GAGIK HARUTYUNYAN vs. ALCO HOLDING CO

Case Number: BC657305 Hearing Date: March 23, 2018 Dept: 92

GAGIK HARUTYUNYAN,

Plaintiff(s),

vs.

ALCO HOLDING CO., ET AL.,

Defendant(s).

Case No.: BC657305

[TENATATIVE] ORDER GRANTING MOTION FOR LEAVE TO INTERVENE

Dept. 92

1:30 p.m.

March 23, 2018

Plaintiff, Gagik Harutyunyan filed this action against Defendants, Alco Holding Co., Alcoinvest, LLC, and New Era Investments, LLC for damages arising out of a crush injury sustained while using Defendants’ gate.

Defendant, Alco Holding Co. is a suspended corporation and therefore cannot file an answer in this case. Its insurance company, United Specialty Insurance Company, seeks leave to file a demurrer and answer-in-intervention on its behalf.

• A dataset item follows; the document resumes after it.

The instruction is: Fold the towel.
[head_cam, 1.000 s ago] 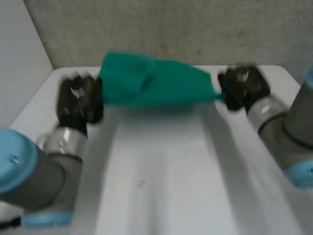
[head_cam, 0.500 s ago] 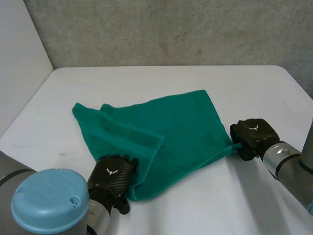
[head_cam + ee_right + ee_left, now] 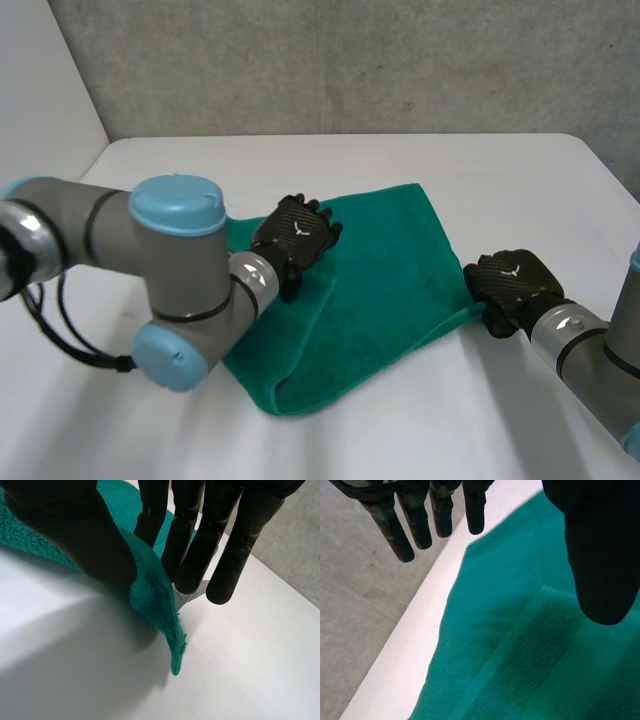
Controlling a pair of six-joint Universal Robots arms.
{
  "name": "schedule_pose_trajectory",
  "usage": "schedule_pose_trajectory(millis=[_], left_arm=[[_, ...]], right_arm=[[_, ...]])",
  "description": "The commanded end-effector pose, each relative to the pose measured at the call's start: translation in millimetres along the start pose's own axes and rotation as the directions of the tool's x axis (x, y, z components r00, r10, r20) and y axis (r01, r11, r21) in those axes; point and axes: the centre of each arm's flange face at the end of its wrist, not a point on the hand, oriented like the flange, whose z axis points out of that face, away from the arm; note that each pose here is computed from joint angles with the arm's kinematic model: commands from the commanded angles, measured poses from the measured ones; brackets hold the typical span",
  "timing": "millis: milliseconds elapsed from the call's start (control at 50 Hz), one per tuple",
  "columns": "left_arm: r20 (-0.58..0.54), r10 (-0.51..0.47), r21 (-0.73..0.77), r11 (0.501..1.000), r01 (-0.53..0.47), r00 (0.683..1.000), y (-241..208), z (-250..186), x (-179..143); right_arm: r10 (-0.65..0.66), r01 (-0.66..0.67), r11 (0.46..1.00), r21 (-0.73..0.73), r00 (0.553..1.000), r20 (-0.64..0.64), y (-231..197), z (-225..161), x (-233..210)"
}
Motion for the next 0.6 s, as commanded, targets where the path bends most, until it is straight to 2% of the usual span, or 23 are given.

A liability insurer normally is not a party to a third party action against its insured, but may have the right to intervene in certain circumstances. Pursuant to Kaufman & Broad Communities, Inc. v. Performance Plastering, Inc. (2006) 136 Cal.App.4th 212, 217, if an insured corporation has been suspended (depriving it of the power to sue or defend), the insurer must obtain leave to intervene and defend the action in its own name. Unless it does so, the insurer cannot defend the action on the corporation’s behalf without reviving the corporation from its suspended status. (Id. at 220.)

This case is substantially similar to Kaufman, wherein the Court held that intervention is the appropriate procedural remedy for the insurer to protect its interests when the insured is suspended. Plaintiff argues the motion should be denied, however, for the following reasons:

· United failed to meet its burden to show Alco will not revive itself;

· There is insufficient evidence to show Alco’s status is forfeited;

· There is insufficient evidence to show United insures Alco.

Plaintiff’s first argument is that United failed to meet its burden to show Alco will not revive itself. Plaintiff failed to cite any case holding that this showing must be made. Notably, if Alco does, at some point, revive itself, this ruling is without prejudice to make any necessary motion or take any other necessary action concerning Alco’s renewed ability to defend itself.

Plaintiff’s second argument is that there is insufficient evidence that Alco’s status is suspended. The moving papers, however, are supported by the Declaration of Counsel and an attached print-out from the Secretary of State’s website, and Plaintiff fails to show this print-out is not admissible. As United correctly notes in reply, the Court can (and has) readily confirmed the validity of the print-out, such that the information is judicially noticeable.

Plaintiff’s final argument is that United failed to present adequate evidence that it insures Alco. United’s attorney declares his office was retained to by United to defend Alco under a general liability coverage policy. The Court finds this sufficient to support intervention; notably, it would be non-sensical for United to step in and intervene on behalf of an entity it does not insure.

Plaintiff failed to show any reason United should not be permitted to intervene. Plaintiff’s evidentiary objections are overruled. The motion to intervene is granted. Intervener is ordered to file a separate copy of its proposed complaint-in-intervention and demurrer-in-intervention within five days. Intervener must schedule a hearing date for its demurrer using the online reservation management system.